What We Do Now Matters: Caring for Each Other Through the SNAP Crisis
I’m writing this on November 3, 2025. The U.S. government remains shut down as Congress fails to agree on a budget. One major point of debate is whether to let tax credits expire that help low- and middle-income families afford health insurance.
In the midst of this standoff, millions of people are being used as political leverage. SNAP — our country’s most extensive anti-hunger program and one that 1 in 8 Americans rely on — is caught in the middle. The administration initially refused to release funds for SNAP. Although a court ruling has now compelled them to partially restore it, there is no clear timeline for when benefits will actually reach families.
This means:
Nearly 16 million children may not have stable access to food this month.
7.8 million older adults may have to choose between groceries, heat, or medicine.
Households already stretched thin are preparing to go without.
A lot of people in my life have been asking: What can we do? So I put together ways to help — both right now and for the long haul.
1. Help with Immediate Needs
Why this matters: Food pantries, mutual aid groups, and community fridges are bracing for increased demand. Getting support to them quickly helps reduce fear and keeps families fed.
Ways to help:
Drop off shelf-stable food and fresh produce at a local community fridge, little free pantry, or mutual aid group. (Check their website or social media for what kinds of food are best)
Donate money to your local food pantry (cash stretches farther than canned goods).
Volunteer your time — sorting, distributing, cooking, delivering, or doing behind-the-scenes support.
A quick note: Many groups are small and stretched thin. They may not respond right away. Be patient — and know that your help will still be needed even after SNAP is restored.
If, like me, you are in the Syracuse area, here are great places to start:
Syracuse Community Fridge – 24/7, no-barrier food access.
Interfaith Community Collective – The largest pantry in Syracuse.
CNY Blessing Box Project – Focused on immigrant and refugee families facing amplified harm.
Syracuse DSA – Fundraising to distribute grocery gift cards to families who have lost SNAP.
2. Support SNAP and Anti-Poverty Advocacy
Meeting immediate needs is essential — but we must also change the systems that create these crises. SNAP was already cut before the shutdown, and current proposals would cut it further. Poverty is not an individual failure. It is a policy choice.

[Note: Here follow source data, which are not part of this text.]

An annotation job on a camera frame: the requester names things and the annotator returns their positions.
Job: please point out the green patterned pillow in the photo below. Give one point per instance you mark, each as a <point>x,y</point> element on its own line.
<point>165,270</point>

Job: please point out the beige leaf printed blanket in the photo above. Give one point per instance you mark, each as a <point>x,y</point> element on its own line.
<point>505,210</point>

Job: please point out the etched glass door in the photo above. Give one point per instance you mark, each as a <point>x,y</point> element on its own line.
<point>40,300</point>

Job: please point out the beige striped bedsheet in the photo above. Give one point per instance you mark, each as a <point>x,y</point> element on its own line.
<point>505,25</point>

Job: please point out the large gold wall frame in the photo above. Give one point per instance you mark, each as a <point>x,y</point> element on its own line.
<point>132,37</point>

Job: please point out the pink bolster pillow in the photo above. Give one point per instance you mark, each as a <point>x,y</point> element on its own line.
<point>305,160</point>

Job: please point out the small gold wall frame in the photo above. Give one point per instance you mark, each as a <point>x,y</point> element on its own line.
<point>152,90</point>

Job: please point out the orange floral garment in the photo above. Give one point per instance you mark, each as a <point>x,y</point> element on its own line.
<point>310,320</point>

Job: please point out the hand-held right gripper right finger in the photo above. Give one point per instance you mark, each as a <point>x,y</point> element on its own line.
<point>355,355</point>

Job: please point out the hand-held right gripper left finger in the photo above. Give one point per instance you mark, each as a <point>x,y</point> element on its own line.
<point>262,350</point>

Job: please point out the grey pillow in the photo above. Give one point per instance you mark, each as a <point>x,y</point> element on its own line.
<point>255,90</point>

If you’re unsure where to plug in:
Reflect on what matters most to you: food security, housing, racial justice, universal basic income, disability justice, environmental justice — all can be part of anti-poverty work.
Search for a local or national advocacy group in that area.
Start with one or two small steps:
Sign up for their newsletter.
Respond to action alerts.
Attend one meeting.
Donate what you can.
Call your representatives and tell them why this matters.
If you want to directly support SNAP advocacy, here are national groups I follow:
3. Build Local Food Resilience and Food Sovereignty
Part of why this crisis is so destabilizing is that many communities already lack strong, accessible food systems. SNAP cuts can lead to grocery stores closing in low-income neighborhoods, deepening the problem.
Long-term resilience looks like:
Strong regional agriculture.
Community governance.
Local infrastructure (like accessible grocery stores).
Robust systems for dignified community support.
How to begin:
Volunteer consistently with a group that resonates with you.
Join your local Food Policy Council.
Support local farmers and regional food producers.
In Syracuse, these organizations are building long-term resilience:
Syracuse-Onondaga Food Systems Alliance (SOFSA) – Local advocacy, capacity building, and regional food systems planning.
Salt City Harvest Farm – Connecting New Americans with land to grow food, culture, and community.
Food Access Healthy Neighborhoods Now (FAHNN) – Bringing a grocery store back to the Valley and investing in neighborhood health and resilience.
Final Note
You don’t have to do everything. But every one of us can do something.
This is not only about meeting hunger in a crisis. It is about joining the collective work of ensuring that everyone has the right to nourishing food, dignity, and stability.
—
Elise is a food justice organizer, consultant, and neighbor living in Onondaga County, NY. She has spent more than a decade working alongside food rescue networks, regional farms, food pantries, and community coalitions to strengthen access to nourishing food across New York and New England. As the founder of BananaBox Consulting, she partners with organizations to build collaborative programs, grow community-led leadership, and design systems rooted in dignity. Elise believes that food is a human right and that communities already have the wisdom and capacity to care for one another — we just need to make space for it.